## Material provided:

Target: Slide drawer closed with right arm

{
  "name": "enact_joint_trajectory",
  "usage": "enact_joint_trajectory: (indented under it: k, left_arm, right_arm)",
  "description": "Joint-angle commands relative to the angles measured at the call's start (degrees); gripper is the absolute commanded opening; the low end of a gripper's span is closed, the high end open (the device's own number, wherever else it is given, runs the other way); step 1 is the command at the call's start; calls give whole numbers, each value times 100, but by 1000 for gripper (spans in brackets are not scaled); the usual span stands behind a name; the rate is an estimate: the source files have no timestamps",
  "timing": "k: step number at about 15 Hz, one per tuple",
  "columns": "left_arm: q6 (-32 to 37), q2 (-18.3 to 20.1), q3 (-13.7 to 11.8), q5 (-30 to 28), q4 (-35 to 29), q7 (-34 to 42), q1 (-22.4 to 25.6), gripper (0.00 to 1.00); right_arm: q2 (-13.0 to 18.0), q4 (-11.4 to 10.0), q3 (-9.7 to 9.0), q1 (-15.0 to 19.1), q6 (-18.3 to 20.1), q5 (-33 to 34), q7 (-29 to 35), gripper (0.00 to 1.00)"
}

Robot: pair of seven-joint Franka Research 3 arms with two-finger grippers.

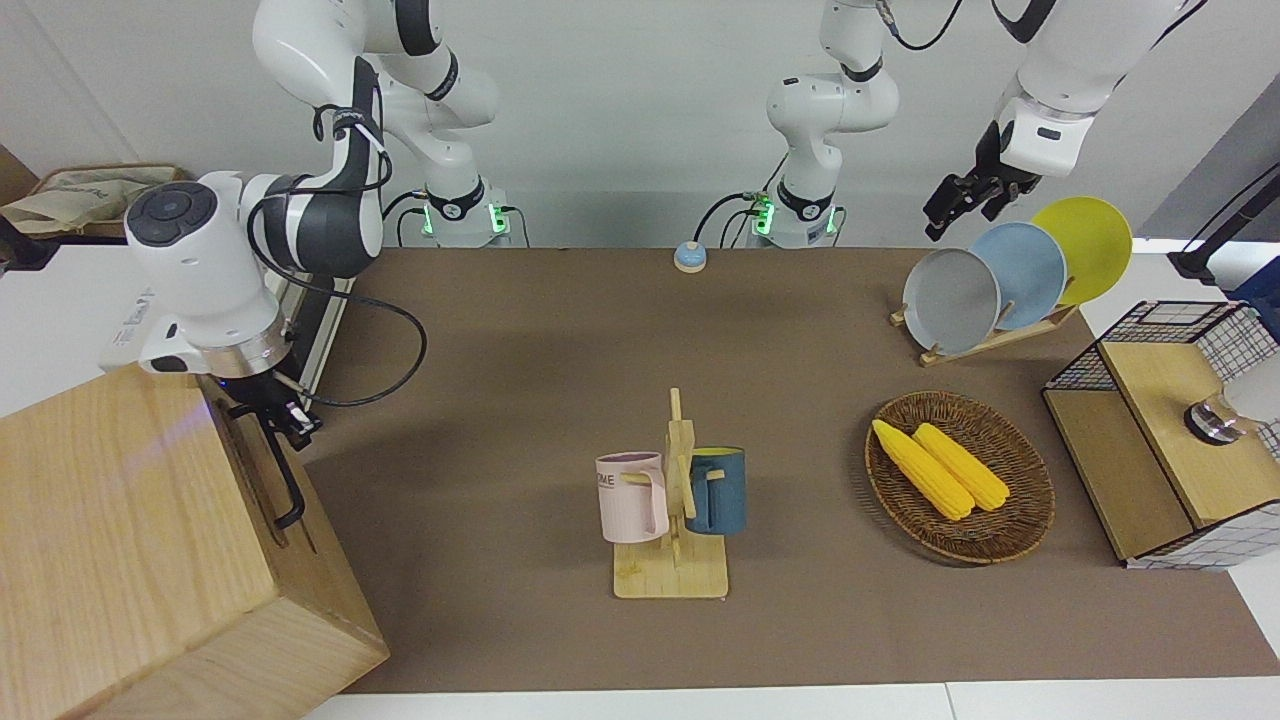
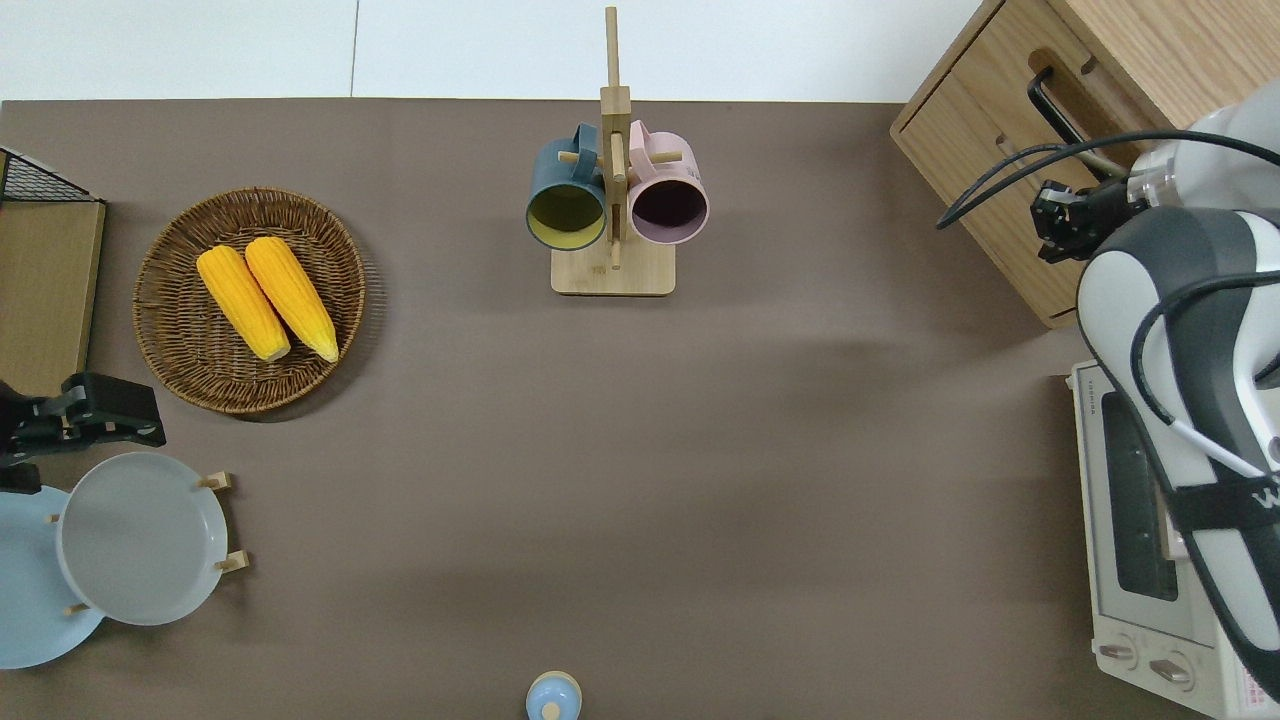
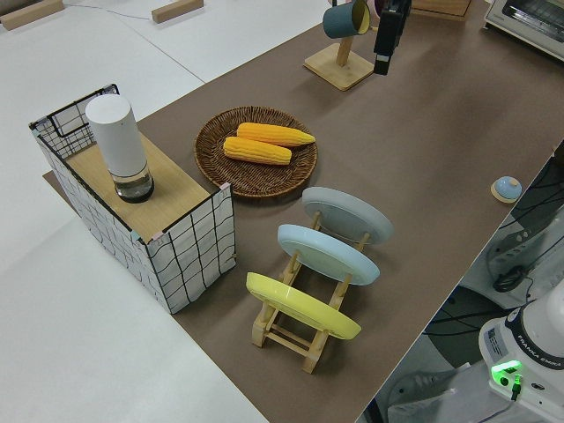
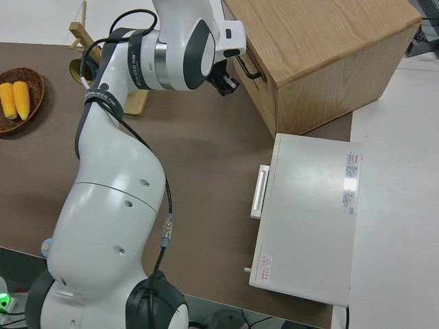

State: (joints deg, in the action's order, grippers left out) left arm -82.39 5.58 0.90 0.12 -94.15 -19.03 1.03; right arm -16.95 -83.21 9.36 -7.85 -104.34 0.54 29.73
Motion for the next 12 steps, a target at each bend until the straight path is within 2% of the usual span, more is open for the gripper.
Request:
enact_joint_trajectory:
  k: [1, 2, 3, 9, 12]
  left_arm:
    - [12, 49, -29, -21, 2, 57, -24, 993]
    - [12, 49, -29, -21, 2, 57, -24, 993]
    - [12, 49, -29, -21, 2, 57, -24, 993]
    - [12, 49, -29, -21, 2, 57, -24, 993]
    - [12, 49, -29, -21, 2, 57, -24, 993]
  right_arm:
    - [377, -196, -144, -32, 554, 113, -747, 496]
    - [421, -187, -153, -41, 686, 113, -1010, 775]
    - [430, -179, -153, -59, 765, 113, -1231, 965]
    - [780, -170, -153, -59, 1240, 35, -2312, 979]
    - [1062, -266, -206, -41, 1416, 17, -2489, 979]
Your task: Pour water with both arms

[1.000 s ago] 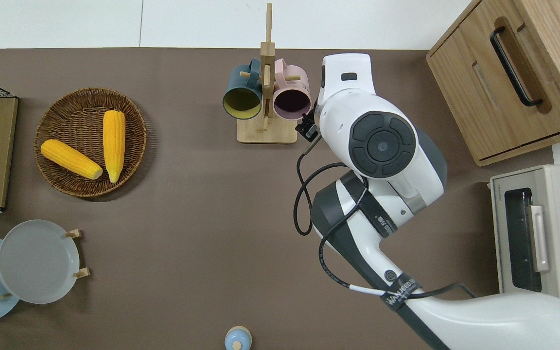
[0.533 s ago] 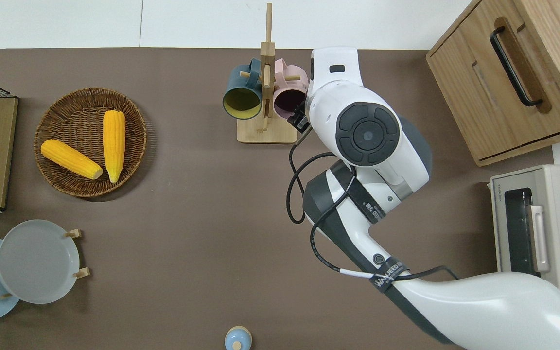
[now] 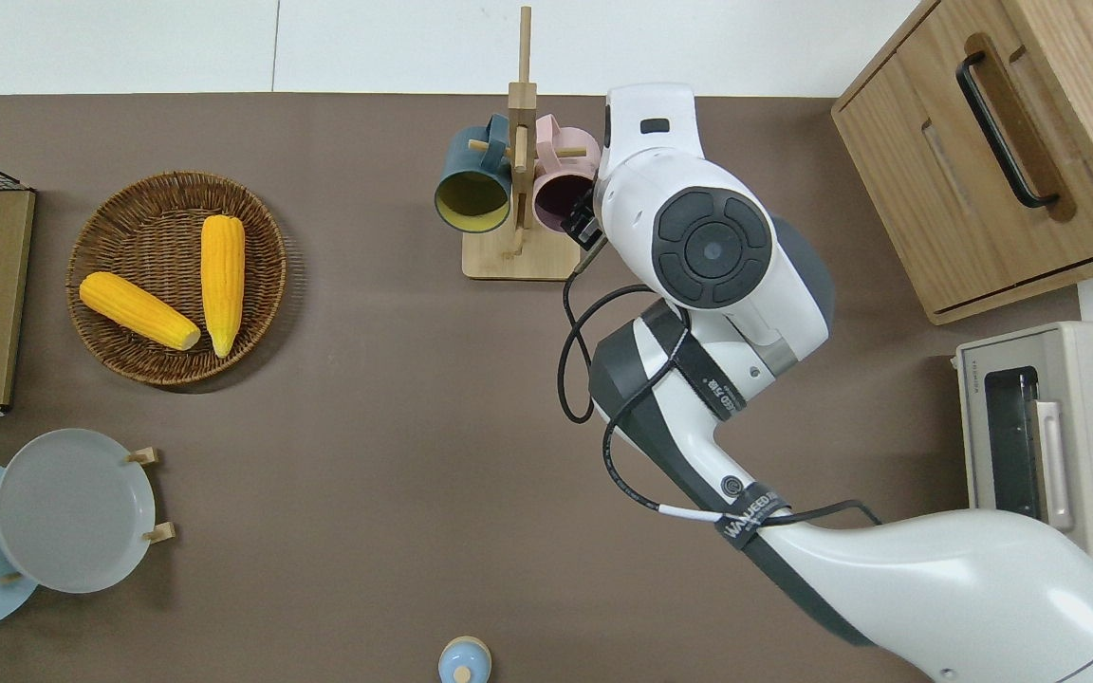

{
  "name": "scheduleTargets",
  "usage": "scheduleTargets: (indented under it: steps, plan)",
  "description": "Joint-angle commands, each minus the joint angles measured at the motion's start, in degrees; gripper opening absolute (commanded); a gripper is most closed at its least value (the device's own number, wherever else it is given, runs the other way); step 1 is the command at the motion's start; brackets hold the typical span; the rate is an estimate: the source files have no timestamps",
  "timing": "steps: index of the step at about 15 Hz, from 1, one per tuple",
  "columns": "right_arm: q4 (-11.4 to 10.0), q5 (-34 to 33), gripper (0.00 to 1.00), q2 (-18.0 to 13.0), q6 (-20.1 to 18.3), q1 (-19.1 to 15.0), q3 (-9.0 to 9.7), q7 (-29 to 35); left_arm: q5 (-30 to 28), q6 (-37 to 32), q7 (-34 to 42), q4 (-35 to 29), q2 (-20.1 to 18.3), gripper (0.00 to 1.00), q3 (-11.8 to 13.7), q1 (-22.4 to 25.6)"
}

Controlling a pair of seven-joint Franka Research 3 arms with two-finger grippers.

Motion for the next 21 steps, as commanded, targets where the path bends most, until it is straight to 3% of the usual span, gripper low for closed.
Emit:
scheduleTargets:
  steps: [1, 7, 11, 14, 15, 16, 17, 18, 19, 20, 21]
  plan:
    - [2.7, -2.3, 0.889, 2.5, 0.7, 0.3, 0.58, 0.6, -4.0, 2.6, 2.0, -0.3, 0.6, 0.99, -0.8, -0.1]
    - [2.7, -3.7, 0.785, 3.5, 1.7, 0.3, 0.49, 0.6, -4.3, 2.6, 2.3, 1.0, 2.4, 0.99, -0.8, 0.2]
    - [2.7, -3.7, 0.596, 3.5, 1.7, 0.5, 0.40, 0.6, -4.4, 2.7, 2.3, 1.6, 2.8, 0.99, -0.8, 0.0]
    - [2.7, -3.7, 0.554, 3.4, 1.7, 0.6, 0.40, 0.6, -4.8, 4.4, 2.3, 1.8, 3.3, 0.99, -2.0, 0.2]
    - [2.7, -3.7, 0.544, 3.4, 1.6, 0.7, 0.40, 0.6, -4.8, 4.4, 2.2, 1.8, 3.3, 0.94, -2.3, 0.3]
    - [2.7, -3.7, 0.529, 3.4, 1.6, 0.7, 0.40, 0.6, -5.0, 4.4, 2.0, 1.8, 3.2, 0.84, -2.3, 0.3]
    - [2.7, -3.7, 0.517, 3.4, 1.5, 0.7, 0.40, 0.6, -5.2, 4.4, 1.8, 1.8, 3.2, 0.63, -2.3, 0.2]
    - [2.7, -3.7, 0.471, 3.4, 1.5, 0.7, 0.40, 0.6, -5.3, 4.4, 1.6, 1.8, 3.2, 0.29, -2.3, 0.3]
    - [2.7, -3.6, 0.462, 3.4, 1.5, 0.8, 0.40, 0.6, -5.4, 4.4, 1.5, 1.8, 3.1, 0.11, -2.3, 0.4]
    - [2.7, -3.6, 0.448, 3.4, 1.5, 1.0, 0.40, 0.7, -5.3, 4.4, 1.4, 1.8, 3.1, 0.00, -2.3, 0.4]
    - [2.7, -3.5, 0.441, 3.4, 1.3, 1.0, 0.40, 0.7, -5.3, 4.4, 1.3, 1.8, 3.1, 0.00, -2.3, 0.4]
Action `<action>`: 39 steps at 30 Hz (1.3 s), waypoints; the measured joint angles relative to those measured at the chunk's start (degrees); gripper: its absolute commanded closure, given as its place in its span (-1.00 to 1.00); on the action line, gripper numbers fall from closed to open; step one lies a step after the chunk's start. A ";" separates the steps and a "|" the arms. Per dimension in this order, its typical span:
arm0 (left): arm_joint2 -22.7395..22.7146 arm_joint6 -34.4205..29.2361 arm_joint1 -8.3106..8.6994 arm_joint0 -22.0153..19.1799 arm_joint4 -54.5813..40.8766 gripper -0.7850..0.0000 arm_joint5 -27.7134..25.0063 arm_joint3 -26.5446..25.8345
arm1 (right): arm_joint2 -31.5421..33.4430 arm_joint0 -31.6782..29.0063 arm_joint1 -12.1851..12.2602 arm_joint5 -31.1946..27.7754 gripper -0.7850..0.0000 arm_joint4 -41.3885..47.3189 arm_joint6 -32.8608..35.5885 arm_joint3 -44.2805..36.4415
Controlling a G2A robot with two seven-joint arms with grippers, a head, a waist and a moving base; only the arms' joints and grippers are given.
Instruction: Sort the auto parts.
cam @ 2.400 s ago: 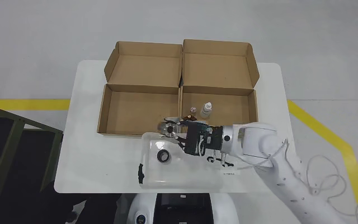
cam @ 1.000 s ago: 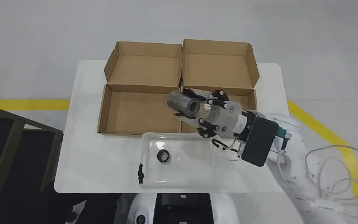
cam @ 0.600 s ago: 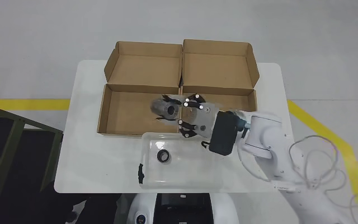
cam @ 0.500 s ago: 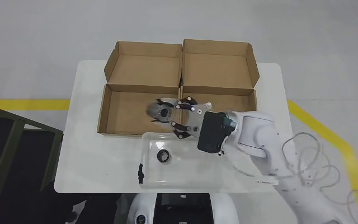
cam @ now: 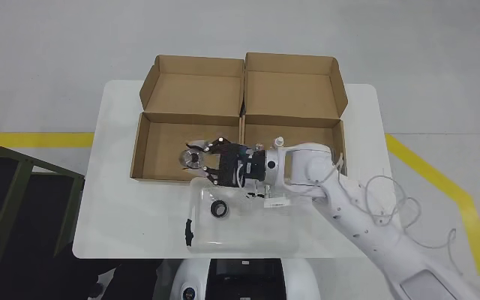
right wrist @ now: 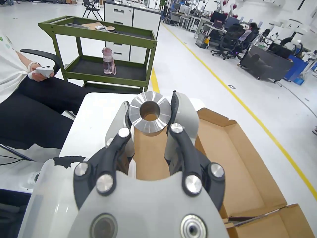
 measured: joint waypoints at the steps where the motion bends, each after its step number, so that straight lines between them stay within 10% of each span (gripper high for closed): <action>1: 0.00 0.00 0.00 0.00 0.00 -1.00 0.00 0.00 | -0.68 0.72 -0.37 0.26 1.00 0.34 0.42 1.07; 39: 0.00 0.00 0.00 0.00 0.00 -1.00 0.00 0.00 | -21.71 20.68 -22.09 2.25 1.00 12.05 8.54 48.71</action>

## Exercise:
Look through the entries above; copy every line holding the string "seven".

## Task solution:
Robot: pair of seven-joint Franka Research 3 arms with two-finger grippers.
Controlling a pair of seven-joint Franka Research 3 arms with two-finger grippers.
Controlling a G2A robot with two seven-joint arms with grippers, a head, a waist and a moving base; only the arms' joints and grippers are given.

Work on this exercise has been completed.